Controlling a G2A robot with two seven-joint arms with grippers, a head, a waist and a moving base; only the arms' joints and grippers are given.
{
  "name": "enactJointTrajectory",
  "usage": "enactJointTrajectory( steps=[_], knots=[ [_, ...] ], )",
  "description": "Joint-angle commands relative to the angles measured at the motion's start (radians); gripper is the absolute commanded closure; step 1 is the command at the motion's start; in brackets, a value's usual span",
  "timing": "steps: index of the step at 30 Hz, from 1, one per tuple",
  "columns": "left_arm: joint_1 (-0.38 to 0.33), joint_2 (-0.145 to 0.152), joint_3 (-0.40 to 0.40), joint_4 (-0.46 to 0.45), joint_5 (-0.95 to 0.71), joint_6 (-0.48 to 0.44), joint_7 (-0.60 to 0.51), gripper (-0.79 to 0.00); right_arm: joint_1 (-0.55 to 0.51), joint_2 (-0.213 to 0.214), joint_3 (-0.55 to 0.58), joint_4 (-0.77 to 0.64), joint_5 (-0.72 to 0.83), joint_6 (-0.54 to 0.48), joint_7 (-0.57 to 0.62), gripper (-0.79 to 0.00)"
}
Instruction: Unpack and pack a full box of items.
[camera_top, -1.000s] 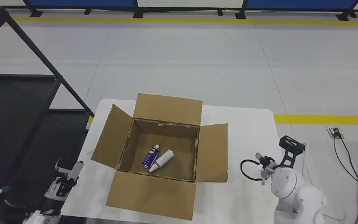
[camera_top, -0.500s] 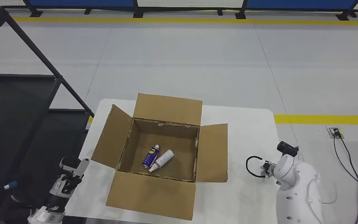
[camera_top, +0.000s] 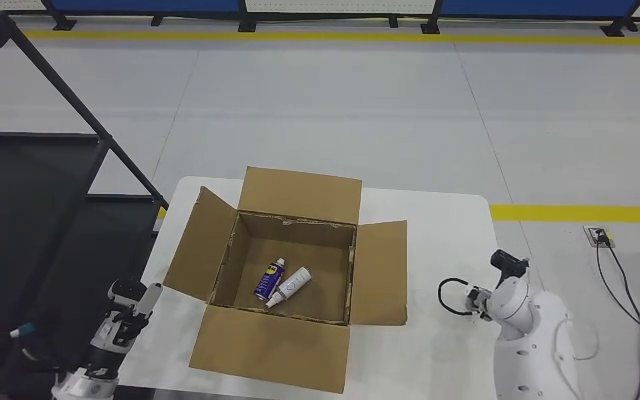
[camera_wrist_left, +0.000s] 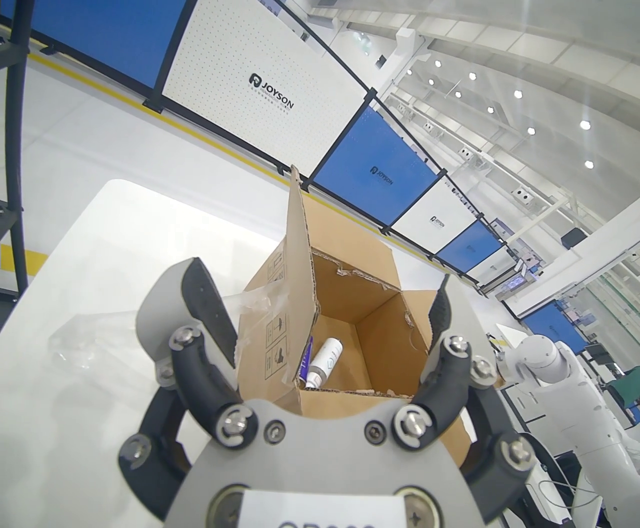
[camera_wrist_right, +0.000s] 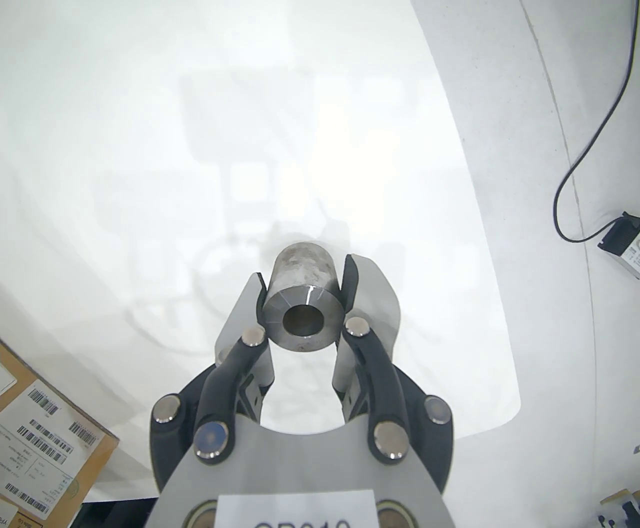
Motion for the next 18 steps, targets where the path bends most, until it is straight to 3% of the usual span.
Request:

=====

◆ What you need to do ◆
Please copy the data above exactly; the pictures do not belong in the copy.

◆ Task output ◆
Controlling a G2A robot with two seven-joint arms with grippers, a head, a waist and a moving base; only the arms' joints and grippers are given.
{
  "name": "enactJointTrajectory",
  "usage": "enactJointTrajectory( steps=[_], knots=[ [_, ...] ], )",
  "description": "Joint-angle commands relative to the angles measured at the motion's start (radians); gripper is the absolute commanded closure; step 1 is the command at the motion's start; in brackets, a value's usual span",
  "timing": "steps: index of the step at 30 Hz, from 1, one per tuple",
  "columns": "left_arm: joint_1 (-0.38 to 0.33), joint_2 (-0.145 to 0.152), joint_3 (-0.40 to 0.40), joint_4 (-0.46 to 0.45), joint_5 (-0.95 to 0.71), joint_6 (-0.48 to 0.44), joint_7 (-0.60 to 0.51), gripper (-0.79 to 0.00); right_arm: joint_1 (-0.55 to 0.51), joint_2 (-0.213 to 0.214), joint_3 (-0.55 to 0.58), joint_4 (-0.77 to 0.64), joint_5 (-0.72 to 0.83), joint_6 (-0.54 to 0.48), joint_7 (-0.57 to 0.62), gripper (-0.79 to 0.00)"
}
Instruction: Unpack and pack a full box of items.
[camera_top, -1.000s] 
[camera_top, -0.500s] 
[camera_top, +0.000s] 
[camera_wrist_left, +0.000s] 
[camera_wrist_right, +0.000s] 
Motion for the next 18 steps, targets where the path bends most, until it is straight to 3% of the usual span.
Request:

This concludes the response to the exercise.